Task to carry out
Exactly the lines from the top of the records below through the one containing "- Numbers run" must be set down, with no line added or dropped.

Excerpts from a dataset
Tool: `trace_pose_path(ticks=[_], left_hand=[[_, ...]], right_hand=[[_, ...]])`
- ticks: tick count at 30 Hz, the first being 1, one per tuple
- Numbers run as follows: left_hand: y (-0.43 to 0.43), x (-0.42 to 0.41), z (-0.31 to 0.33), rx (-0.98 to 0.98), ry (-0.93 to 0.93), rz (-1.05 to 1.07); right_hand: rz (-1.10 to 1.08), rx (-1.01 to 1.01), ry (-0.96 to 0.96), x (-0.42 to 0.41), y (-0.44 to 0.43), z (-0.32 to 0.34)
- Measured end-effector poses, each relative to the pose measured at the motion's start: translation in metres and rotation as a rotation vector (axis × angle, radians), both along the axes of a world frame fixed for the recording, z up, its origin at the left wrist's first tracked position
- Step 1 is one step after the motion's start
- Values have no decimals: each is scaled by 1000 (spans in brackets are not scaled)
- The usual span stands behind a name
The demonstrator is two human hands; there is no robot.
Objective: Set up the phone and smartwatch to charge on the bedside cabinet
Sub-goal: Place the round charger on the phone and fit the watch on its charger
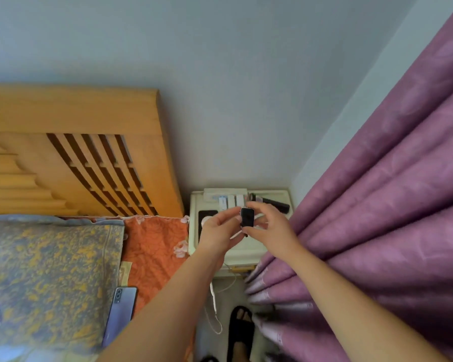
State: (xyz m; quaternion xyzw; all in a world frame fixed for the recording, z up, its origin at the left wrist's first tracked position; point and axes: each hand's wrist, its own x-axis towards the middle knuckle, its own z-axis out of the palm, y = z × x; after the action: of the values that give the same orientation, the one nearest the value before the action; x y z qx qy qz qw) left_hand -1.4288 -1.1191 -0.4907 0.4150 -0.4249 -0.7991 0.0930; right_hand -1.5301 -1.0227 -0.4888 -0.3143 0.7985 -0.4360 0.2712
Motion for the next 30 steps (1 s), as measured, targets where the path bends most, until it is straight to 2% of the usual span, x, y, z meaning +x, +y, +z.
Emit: trace_pose_path(ticks=[8, 19, 30], left_hand=[[17, -29, -83, 91, -189, 8], [14, -60, -177, 60, -298, 66], [-7, -78, -228, -33, -383, 4]], right_hand=[[-1, 127, -204, -29, 16, -94], [-16, 194, -323, -55, 8, -201], [29, 229, -236, -69, -16, -248]])
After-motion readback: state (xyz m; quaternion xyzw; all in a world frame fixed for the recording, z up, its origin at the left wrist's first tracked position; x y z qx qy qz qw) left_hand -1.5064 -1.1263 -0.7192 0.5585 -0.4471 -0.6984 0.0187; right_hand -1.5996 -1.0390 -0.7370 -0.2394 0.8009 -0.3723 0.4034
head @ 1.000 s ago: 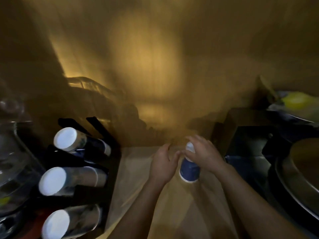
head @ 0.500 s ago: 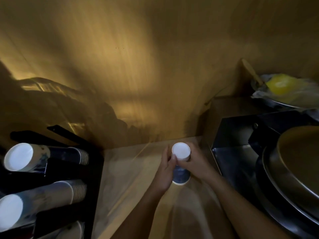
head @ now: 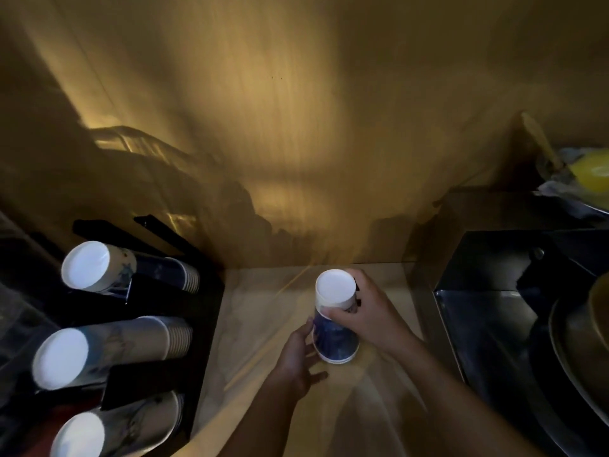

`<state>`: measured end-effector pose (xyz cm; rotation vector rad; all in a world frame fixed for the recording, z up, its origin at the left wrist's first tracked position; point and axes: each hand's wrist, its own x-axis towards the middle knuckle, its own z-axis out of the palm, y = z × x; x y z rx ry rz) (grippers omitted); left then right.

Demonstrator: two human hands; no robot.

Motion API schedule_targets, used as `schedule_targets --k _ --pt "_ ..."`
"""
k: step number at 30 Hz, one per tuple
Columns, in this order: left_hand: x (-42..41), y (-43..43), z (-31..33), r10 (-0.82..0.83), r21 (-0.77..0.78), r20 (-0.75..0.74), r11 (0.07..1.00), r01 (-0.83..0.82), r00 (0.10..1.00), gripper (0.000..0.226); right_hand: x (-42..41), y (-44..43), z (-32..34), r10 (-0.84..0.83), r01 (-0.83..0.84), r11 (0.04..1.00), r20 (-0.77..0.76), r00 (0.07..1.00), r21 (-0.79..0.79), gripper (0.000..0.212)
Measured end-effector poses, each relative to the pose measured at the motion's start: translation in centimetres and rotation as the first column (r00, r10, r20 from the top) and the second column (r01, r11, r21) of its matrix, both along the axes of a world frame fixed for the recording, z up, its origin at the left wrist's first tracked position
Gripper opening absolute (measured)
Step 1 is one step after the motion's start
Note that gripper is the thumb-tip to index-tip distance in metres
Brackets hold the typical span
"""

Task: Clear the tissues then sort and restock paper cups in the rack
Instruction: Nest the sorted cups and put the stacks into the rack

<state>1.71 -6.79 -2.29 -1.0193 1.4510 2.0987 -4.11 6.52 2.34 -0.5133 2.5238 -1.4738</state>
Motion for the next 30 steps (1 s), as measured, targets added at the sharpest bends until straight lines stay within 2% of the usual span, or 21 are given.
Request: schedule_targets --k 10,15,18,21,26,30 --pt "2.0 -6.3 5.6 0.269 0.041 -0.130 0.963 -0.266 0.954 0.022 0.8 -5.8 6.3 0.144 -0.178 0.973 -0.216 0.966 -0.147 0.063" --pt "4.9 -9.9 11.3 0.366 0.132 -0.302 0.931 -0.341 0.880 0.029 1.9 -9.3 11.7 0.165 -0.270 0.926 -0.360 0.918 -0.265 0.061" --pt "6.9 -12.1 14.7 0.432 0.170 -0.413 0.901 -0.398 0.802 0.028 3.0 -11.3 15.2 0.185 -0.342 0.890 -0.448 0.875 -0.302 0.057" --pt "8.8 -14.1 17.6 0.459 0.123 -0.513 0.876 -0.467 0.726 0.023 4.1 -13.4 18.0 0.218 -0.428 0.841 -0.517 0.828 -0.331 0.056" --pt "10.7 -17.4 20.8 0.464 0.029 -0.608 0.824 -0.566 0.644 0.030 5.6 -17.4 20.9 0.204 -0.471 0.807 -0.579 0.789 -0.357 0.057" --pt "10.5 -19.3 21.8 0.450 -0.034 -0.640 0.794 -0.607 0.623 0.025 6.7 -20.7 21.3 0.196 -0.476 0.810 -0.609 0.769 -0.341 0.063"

Output of the task
Tool: `trace_pose_path(ticks=[_], left_hand=[[_, ...]], right_hand=[[_, ...]])`
- ticks: tick count at 30 Hz, the first being 1, one per tuple
- Numbers run as follows: left_hand: y (-0.43 to 0.43), x (-0.42 to 0.41), z (-0.31 to 0.33), rx (-0.98 to 0.98), ry (-0.93 to 0.93), rz (-1.05 to 1.07); right_hand: rz (-1.10 to 1.08), rx (-1.01 to 1.01), ry (-0.96 to 0.96), x (-0.42 to 0.41), y (-0.44 to 0.43), z (-0.32 to 0.34)

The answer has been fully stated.